Home Office: La Silla

Home Office: La Silla

Algunas culturas orientales establecen que la silla, esta destinada a ser un elemento de descanso, y no de uso continuo, donde para nosotros -los occidentales- descansar nos significa ponernos de pie y salir a caminar (estirar las piernas). Entendiendo que, la posición sentada supone una sobrecarga en la zona lumbar de la espalda, la cual está sometida a esfuerzos biomecánicos superiores a los que se producen de pie. Este factor, que además es importante en personas que ya padecen lesiones de espalda, pueden contribuir a la aparición de dolencias de carácter lumbar. En cuanto a las extremidades inferiores, se puede generar una molestia si no existe un correcto apoyo plantar (altura de la silla con respecto al plano de trabajo) o si el espacio bajo el escritorio es insuficiente para la movilidad de las piernas (CPU bajo la mesa, objetos apilados bajo el escritorio), provocando en ambos casos déficit de irrigación sanguínea y riesgo de golpes

Si lo pensamos mejor, nos damos cuenta de que estar constantemente sentados, es una posición antinatural que de no usar una silla adecuada (ergonómica y a la medida justa) nos terminaría fácilmente generando variados problemas de salud.

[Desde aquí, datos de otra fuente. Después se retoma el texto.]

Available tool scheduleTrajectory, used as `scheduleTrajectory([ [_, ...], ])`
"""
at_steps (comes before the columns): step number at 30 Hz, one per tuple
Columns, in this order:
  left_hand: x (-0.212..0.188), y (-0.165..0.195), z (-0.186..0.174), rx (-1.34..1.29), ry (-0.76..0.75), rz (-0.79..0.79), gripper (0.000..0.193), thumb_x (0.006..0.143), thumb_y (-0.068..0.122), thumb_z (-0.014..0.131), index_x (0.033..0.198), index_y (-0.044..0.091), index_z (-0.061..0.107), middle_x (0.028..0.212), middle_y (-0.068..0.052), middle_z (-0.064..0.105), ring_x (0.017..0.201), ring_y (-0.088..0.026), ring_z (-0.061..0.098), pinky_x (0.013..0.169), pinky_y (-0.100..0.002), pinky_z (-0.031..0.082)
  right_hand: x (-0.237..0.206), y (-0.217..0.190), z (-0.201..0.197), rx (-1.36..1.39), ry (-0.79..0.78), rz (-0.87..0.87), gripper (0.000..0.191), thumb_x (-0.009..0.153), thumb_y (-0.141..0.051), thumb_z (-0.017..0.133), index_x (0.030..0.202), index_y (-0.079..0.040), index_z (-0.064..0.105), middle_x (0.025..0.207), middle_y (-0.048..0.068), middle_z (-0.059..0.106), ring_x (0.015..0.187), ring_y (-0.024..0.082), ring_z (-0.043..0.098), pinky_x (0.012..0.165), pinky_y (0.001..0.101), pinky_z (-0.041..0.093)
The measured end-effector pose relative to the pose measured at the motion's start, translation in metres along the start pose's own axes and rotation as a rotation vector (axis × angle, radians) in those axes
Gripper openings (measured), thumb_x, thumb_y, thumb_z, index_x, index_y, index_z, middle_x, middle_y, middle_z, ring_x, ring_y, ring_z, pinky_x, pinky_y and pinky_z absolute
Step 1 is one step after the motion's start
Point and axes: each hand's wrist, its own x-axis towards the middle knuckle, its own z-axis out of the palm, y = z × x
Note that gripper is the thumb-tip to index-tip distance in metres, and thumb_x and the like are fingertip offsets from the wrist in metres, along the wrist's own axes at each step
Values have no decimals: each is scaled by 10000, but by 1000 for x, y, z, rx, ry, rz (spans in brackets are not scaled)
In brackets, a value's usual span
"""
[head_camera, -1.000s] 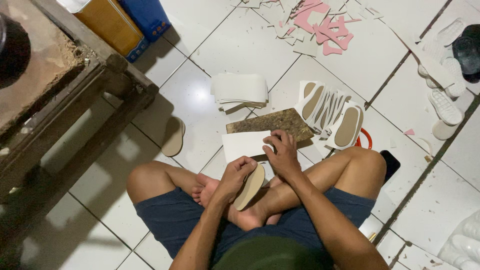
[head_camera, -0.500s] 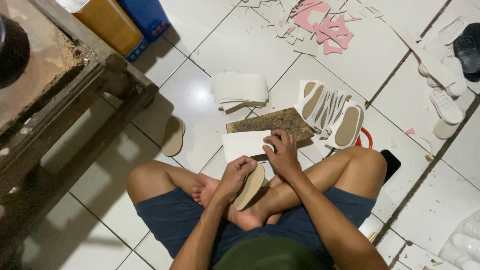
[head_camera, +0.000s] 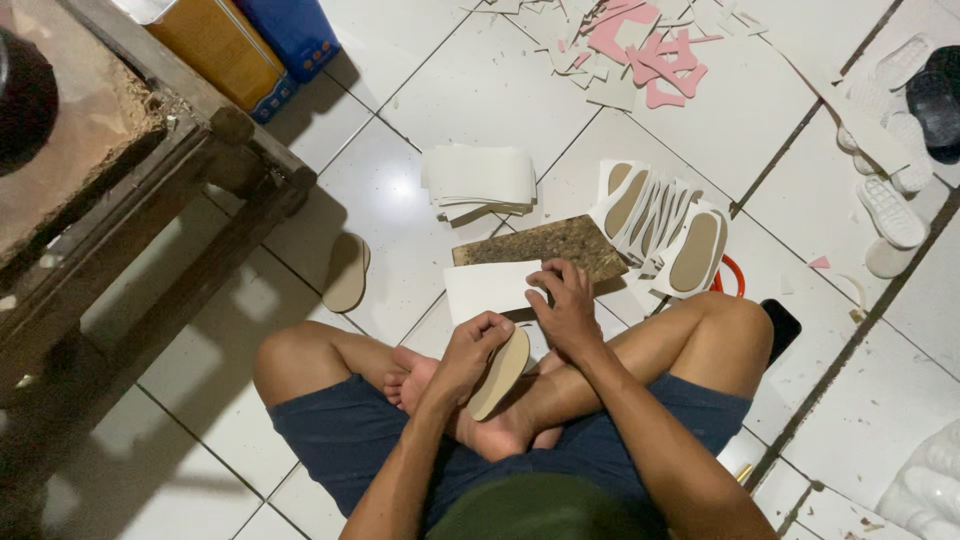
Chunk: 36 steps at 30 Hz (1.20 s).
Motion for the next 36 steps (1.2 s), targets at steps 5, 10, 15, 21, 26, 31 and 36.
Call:
scheduleTrajectory([
  [5, 1, 0, 1, -4, 7, -12, 170, 981, 186, 662, 1001, 19, 686, 849, -19, 687, 728, -83, 619, 644, -226, 502, 0, 1, 1, -1, 4, -3, 203, 879, -188, 743, 1069, -117, 731, 1223, 94, 583, 1176, 319, 508, 1039, 454, 395],
  [10, 2, -3, -1, -12, 5, -20, 166, 978, 186, 665, 996, 22, 683, 846, -18, 691, 722, -83, 623, 638, -229, 504, 0, 2, 2, 4, 23, -17, 194, 870, -181, 749, 1052, -115, 735, 1222, 92, 586, 1174, 321, 514, 1037, 453, 399],
  [15, 5, -7, -3, 8, -2, 12, 166, 981, 182, 670, 998, 18, 690, 855, -15, 688, 736, -74, 616, 649, -225, 504, 1, 3, 2, 2, 38, -34, 198, 864, -182, 753, 1050, -117, 734, 1215, 86, 590, 1154, 321, 521, 1025, 451, 407],
  [21, 5, -8, -2, 15, 12, -10, 163, 981, 183, 662, 993, 22, 688, 845, -19, 688, 728, -83, 614, 639, -231, 500, 0, 3, 3, 1, 35, -23, 202, 861, -176, 753, 1052, -116, 731, 1222, 92, 585, 1154, 324, 520, 1021, 455, 407],
  [26, 5, -7, -2, 19, 3, -4, 167, 986, 184, 662, 1003, 20, 691, 847, -17, 686, 731, -79, 613, 642, -225, 500, 1, 6, 4, -5, 20, -10, 193, 870, -186, 748, 1049, -116, 732, 1216, 97, 578, 1156, 333, 507, 1025, 459, 397],
  [31, 6, -8, -3, 10, 5, -13, 167, 980, 185, 661, 998, 21, 690, 849, -17, 695, 729, -81, 625, 641, -227, 508, 1, 8, 6, -11, 20, -20, 201, 867, -193, 748, 1052, -114, 732, 1216, 94, 580, 1155, 329, 505, 1025, 460, 390],
  [36, 6, -10, -3, 40, 28, -14, 174, 978, 192, 664, 998, 23, 699, 844, -17, 696, 723, -78, 619, 639, -226, 505, 0, 5, 6, -5, 41, -15, 200, 863, -197, 747, 1049, -125, 736, 1215, 83, 585, 1160, 313, 515, 1034, 449, 395],
])
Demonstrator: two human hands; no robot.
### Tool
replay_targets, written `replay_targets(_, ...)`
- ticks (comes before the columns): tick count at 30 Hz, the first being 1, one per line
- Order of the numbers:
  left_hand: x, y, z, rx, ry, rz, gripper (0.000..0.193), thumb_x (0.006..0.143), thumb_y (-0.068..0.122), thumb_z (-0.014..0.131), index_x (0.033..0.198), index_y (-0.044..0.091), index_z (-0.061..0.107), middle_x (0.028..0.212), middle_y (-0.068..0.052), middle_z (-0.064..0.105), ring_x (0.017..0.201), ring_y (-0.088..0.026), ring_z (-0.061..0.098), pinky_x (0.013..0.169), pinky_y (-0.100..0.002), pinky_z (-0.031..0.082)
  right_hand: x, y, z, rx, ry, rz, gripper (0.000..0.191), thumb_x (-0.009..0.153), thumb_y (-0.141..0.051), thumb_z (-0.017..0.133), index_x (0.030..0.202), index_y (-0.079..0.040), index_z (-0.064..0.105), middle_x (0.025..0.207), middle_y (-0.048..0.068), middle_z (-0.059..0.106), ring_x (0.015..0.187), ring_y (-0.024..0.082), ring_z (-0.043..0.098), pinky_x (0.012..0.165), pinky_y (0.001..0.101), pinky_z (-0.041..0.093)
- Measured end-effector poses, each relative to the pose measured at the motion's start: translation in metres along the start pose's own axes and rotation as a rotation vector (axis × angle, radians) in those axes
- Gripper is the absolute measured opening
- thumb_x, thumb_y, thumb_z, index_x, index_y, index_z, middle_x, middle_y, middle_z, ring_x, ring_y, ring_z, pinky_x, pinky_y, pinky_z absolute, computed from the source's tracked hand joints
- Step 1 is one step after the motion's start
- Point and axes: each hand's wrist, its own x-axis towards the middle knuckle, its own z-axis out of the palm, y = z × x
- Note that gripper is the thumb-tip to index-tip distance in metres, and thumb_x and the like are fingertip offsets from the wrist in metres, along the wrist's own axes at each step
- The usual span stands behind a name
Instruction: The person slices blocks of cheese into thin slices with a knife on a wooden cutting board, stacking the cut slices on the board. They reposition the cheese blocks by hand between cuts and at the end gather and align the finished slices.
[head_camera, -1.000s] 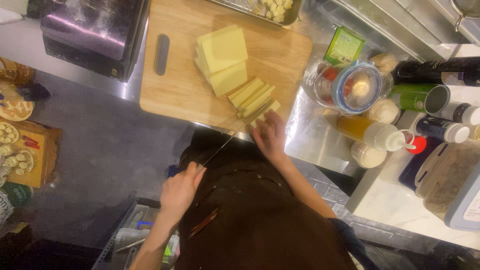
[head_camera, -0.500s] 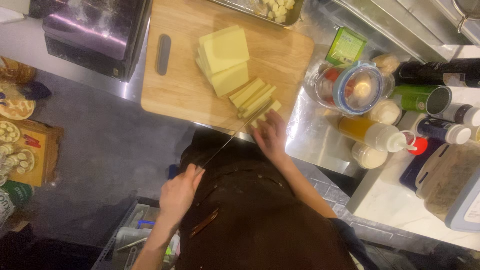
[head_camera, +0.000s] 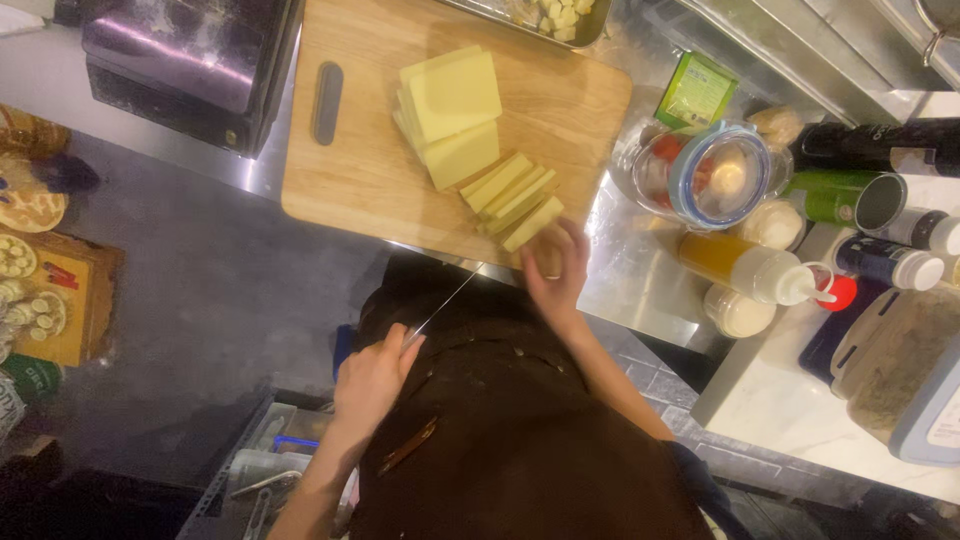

Las ACHS, indica que las posibles lesiones de naturaleza músculo-esquelética que se asocian a tareas de oficina se deben a factores como la adopción de posturas incómodas o inadecuadas que se relacionan con la manera de sentarse. Por ejemplo: apoyo de espalda incorrecto, espalda flexionada, posición de la cabeza-cuello (inclinado lateralmente, flexionado o rotado) y postura de los brazos y mano-muñecas (antebrazos sin apoyo, falta de espacio para apoyar las muñecas, desviación cubital mientras se digita en teclado). Dichos esfuerzos se atribuyen a pequeñas contracciones de diferentes grupos musculares, fundamentalmente de la espalda, cuello y hombros, las cuales se mantienen de forma prolongada a lo largo de la jornada de trabajo, sobre todo en aquellas personas que llevan una vida sedentaria.

Por esta razón muchas oficinas invirtieron en sillas para sus colaboradores, y otros decidieron invertir prontamente en una propia, ya que el cuerpo inmediatamente se vio afectado con el uso continuo de una silla no adecuada.

Las primeras condiciones de compra de una silla para home office, corresponde a aquella que se adapta a las características de la persona y de las tareas que se realizan. Ésta debe permitir adoptar una postura correcta y a la vez permitir variarla, proporcionando el espacio necesario para disponer el cuerpo y desarrollar las tareas sin dificultad de movimientos.

Actualmente en el mercado se pueden encontrar variados modelos de sillas que se ajustan a las necesidades de los usuarios, tanto en la calidad, regulación, diseño y precios, por lo cual será muy importante considerar las características técnicas de cada silla antes de invertir en una y si además el diseño se adapta al espacio que le estamos dedicando al home office, nos darán una experiencia mucho más confortable y segura de tener nuestro puesto de trabajo en casa.